Il molino del Ronchetto, situato in territorio di Lugano, sfruttava la forza di traino della roggia di destra, che correva lungo l'attuale via Trevano. La fotografia degli anni Quaranta (qui riprodotta per gentile concessione di Romano Borioli) mostra due ruote in ferro del mulino mosse per caduta d'acqua, applicate nel 1938 in sostituzione di quelle in legno. L'azienda, che macinava farine e pubblicizzava sulla stampa locale i suoi prodotti di granaglie e cascami, era nota come il "Molino Spinzi detto Grillo" e rimase attiva fino alla chiusura della roggia nel 1951.

Piazza Cioccaro

La Piazza Cioccaro, al civico 24, ospitò per tutta la seconda parte dell'Ottocento l'asilo d'infanzia, fondato nel 1844 a Lugano da Filippo Ciani, e là rimasto in attività fino al 1892.
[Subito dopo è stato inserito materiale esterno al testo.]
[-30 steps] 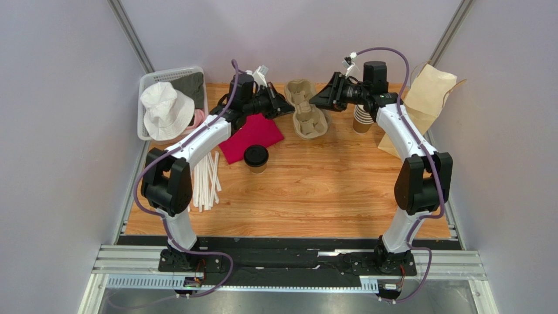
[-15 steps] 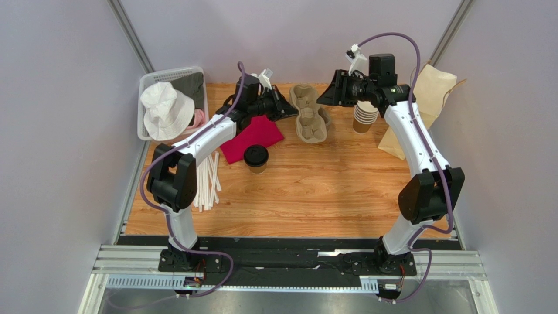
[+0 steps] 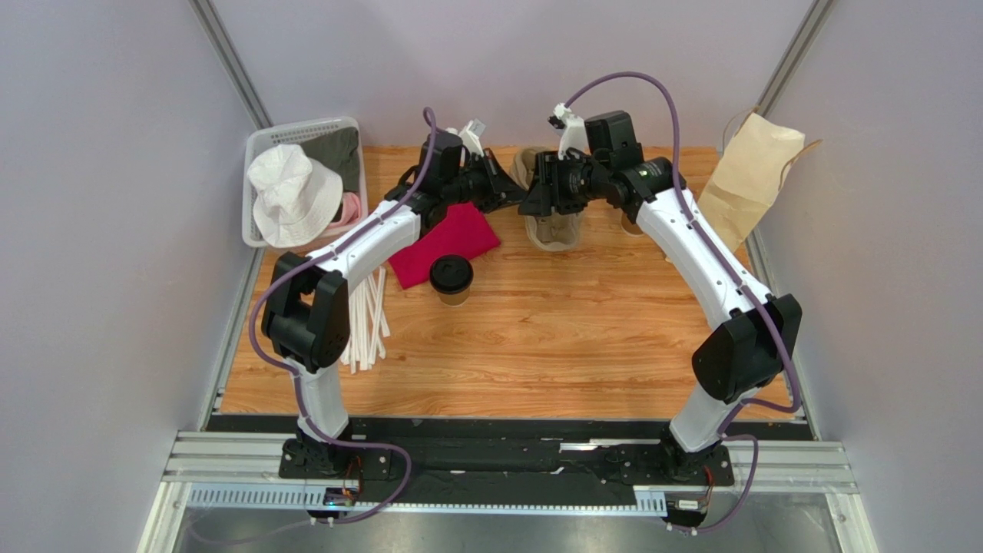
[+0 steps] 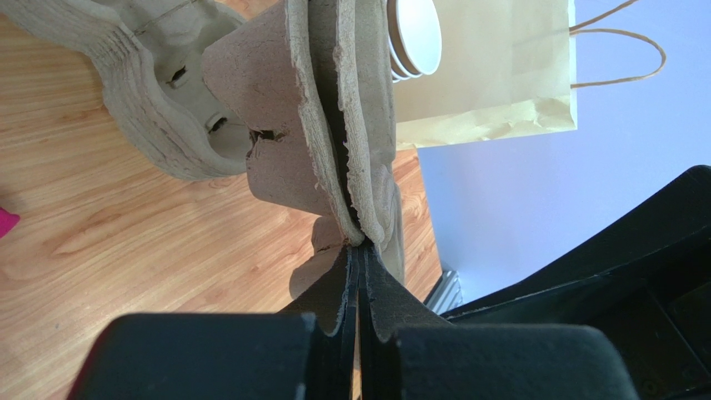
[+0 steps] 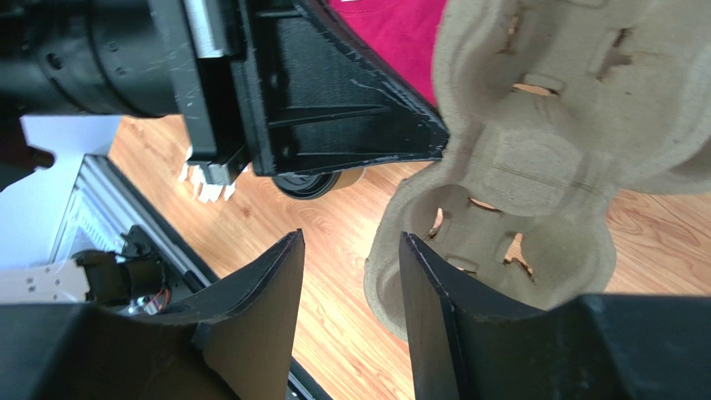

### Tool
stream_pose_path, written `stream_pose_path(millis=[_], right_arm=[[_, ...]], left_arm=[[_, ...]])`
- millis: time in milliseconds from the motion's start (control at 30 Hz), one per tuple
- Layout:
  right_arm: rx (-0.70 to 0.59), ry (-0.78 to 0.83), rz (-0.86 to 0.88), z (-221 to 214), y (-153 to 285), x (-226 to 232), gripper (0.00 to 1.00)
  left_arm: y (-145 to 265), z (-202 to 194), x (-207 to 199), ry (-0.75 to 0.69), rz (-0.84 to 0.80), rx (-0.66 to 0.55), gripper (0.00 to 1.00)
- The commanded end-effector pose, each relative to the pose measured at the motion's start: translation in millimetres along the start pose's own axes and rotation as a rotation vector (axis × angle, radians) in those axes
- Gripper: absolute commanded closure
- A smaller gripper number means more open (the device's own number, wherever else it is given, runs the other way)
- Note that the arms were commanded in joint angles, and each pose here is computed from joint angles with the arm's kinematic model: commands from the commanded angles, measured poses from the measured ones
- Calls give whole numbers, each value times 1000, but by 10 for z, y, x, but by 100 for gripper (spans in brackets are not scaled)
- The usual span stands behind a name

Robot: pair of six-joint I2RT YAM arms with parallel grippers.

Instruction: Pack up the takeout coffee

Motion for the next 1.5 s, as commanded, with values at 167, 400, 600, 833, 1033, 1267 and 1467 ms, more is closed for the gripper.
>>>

La fotografia (tratta da Lugano, luoghi e nomi. Toponimi e stradario nella cartografia e nelle immagini d'epoca, a cura di Antonio GIli e Stefano Vassere, Lugano, Pagine Storiche Luganesi, 2000, p. 272) mostra il portale bugnato munito di rosta che introduce nel semichiostro dell'Asilo Vecchio, tra la casa del panettiere Brenna e quella del mobiliere Paride Pesce. L'edificio sarà poi abbattuto nel 1934, per far posto a una non accattivante nuova piazza inizialmente detta "del sole", che immette alla salita Chiattone che conduce alla Cattedrale. Dopo la messa in funzione della funicolare, nel 1886, la piazza fu chiamata Piazza Funicolare. Riacquisì l'antico toponimo di Cioccaro nel 1942. Il nome Cioccaro ha una tradizione antica, risultando attestato nei documenti già dalla fine del Duecento. Richiama il dialettale ciuchée "campanile", in riferimento, qui, al campanile di San Lorenzo, che sovrasta la zona.